Judge hit another ball to the warning track later in the game. Needless to say, the Yankees need Judge to continue walloping the baseball and carrying his team like he did during his MVP-caliber regular season. There were times during the summer when New York's lineup was so decimated by injuries that Judge was a one-many army dragging his team to wins. They need that guy again.

Also, the Yankees badly need Giancarlo Stanton (1 for 9 in the ALDS), Gleyber Torres (2 for 12), and a few others to wake up at the plate. Rookie Oswaldo Cabrera went went 0 for 8 with five strikeouts in Games 1 and 2 before breaking out with a double and a two-run homer in Game 3. The supporting cast definitely needs to step up as well. 

3. Someone else picks up big outs in relief

The Yankees have used righty Jonathan Loáisiga and lefty Wandy Peralta in all three games this series, including Peralta for an extended seven-batter outing in Game 3. I can't imagine they won't be available with the season on the line in Game 4, though both will be pitching for the third straight day, which could compromise them.

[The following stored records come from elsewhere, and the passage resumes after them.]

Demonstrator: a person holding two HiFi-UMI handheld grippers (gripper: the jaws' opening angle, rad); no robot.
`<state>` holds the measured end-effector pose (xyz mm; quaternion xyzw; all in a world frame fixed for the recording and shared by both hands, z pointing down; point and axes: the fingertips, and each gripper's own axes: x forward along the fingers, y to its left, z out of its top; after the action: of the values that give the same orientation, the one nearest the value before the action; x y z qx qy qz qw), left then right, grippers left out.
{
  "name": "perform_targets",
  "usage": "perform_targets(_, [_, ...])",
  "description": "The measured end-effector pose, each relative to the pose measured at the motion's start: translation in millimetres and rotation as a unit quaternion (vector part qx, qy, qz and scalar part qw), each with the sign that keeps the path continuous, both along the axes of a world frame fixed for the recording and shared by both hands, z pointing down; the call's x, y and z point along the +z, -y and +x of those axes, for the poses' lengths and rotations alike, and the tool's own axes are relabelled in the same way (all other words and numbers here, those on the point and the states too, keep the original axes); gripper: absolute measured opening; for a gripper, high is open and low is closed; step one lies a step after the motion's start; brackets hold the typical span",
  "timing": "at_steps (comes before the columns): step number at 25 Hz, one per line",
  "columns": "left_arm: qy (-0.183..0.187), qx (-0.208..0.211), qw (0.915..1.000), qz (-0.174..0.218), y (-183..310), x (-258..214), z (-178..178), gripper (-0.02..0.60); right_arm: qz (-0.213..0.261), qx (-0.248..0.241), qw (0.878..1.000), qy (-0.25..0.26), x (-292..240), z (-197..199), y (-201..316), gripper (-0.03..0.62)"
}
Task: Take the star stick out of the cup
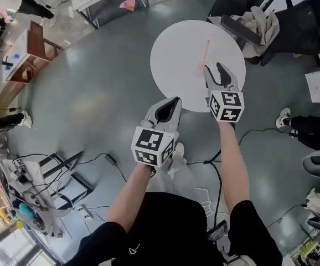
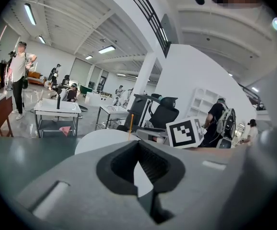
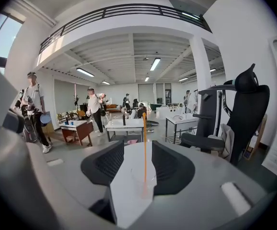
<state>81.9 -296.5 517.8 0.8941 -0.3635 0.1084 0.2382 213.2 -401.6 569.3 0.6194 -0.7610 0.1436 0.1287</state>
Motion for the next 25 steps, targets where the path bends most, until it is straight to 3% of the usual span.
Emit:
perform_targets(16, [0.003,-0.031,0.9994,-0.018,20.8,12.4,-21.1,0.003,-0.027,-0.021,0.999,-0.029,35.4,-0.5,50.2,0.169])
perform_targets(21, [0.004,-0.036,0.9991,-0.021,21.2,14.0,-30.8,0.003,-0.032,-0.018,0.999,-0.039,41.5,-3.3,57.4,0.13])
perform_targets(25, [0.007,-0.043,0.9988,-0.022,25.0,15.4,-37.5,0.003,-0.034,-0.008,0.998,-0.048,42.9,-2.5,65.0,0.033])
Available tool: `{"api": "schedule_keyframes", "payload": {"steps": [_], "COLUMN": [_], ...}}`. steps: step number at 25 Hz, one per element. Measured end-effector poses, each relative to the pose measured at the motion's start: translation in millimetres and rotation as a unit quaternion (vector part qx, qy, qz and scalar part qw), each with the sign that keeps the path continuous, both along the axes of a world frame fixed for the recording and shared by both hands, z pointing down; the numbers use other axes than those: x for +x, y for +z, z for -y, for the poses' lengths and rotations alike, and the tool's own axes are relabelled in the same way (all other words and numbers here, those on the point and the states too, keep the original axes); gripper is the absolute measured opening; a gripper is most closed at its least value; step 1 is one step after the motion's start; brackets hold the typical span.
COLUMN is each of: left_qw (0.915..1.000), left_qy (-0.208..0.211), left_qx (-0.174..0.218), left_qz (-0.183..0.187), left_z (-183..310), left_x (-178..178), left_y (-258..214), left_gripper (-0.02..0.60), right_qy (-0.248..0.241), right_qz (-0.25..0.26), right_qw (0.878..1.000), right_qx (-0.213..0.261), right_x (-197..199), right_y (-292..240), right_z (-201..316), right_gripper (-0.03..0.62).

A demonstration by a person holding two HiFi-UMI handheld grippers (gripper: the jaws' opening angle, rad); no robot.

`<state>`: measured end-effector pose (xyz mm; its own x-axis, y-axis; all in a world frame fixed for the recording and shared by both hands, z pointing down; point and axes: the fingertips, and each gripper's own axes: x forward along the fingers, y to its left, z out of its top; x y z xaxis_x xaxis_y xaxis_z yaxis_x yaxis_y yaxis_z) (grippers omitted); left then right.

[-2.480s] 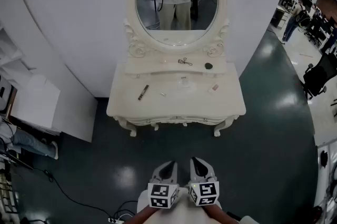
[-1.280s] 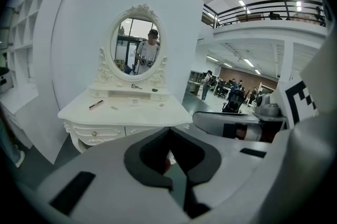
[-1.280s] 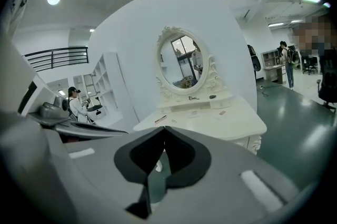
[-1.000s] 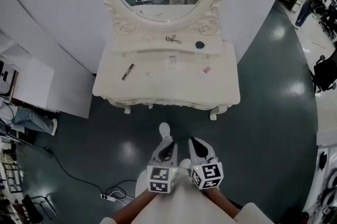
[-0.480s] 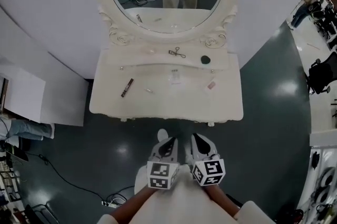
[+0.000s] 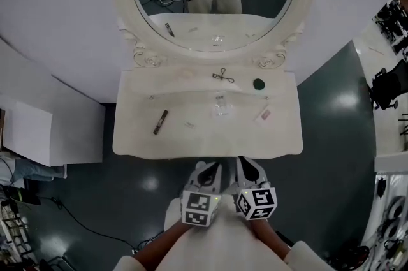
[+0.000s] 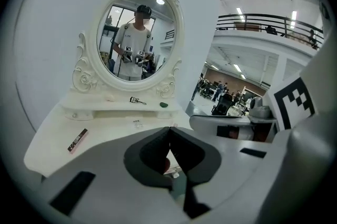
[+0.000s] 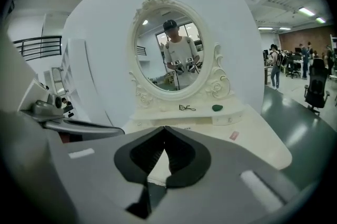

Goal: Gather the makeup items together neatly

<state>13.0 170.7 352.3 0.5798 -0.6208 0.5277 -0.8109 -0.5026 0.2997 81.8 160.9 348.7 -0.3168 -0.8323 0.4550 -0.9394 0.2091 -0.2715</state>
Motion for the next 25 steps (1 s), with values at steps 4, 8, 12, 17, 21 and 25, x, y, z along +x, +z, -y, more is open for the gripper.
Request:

They may not be at their optimum level of effectiveness should either need to take the hill.

In that case, the Yankees need someone else -- preferably someones else -- to come out of the bullpen and get important outs at some point. The offense can help by giving the pitching staff breathing room, but you can't expect an avalanche of runs in the postseason. Here is New York's ALDS bullpen:

Castro, Germán, and Luetge have not yet pitching in the series -- Castro and Luetge haven't even warmed up -- and Taillon only faced three batters in Game 2. The career starter entered into the tenth inning of a tie game, so he was in the Circle of Trust™, though he allowed two runs that inning and the Yankees may not want to throw him back into the fire if they can help it.

Point is, Loáisiga and Peralta can't do all the heavy lifting out of the bullpen the rest of the series. Whether Boone likes it or not, he's going to have to ask someone else to get big outs at some point. Maybe it's Taillon, maybe it's Castro, maybe it's someone else entirely. It has to happen though. The Yankees have at least 18 innings to cover if they plan on winning this series.

4. Clean up the defense

The Yankees led all teams with 129 defensive runs saved during the regular season -- the Dodgers were second with 84 -- and their .720 defensive efficiency was second-best behind the Dodgers' .729. I'm not sure I trust those exact numbers, but I buy the Yankees being one of the best defensive teams in baseball during the regular season. They revamped their roster with that goal in mind.

That top notch defense has not been evident in the ALDS thus far. Josh Donaldson made a costly throwing error on José Ramírez's bloop double in the decisive tenth inning in Game 2, and Isiah Kiner-Falefa botched two players at short in Game 3. Both plays led directly to runs and forced the pitchers to throw more pitches. Extra outs are always bad news, but they're especially costly in the playoffs.

Cleveland puts the ball in play so much that playing sound defense is imperative. They're going to test you and, if you don't make the play, they're going to take the extra base and force the issue. The Yankees have to clean up the defensive mistakes and stop giving the Guardians so many extra outs and extra bases.

5. Get lucky

It's better to be lucky than good, but it's best to be lucky and good. A little luck -- a favorable call, a fortunate bounce, etc. -- wouldn't hurt the Yankees at this point. They could use a break (or two or three) to turn the tide and begin to shift the series back in their favor. There's no shame in getting a little help along the way.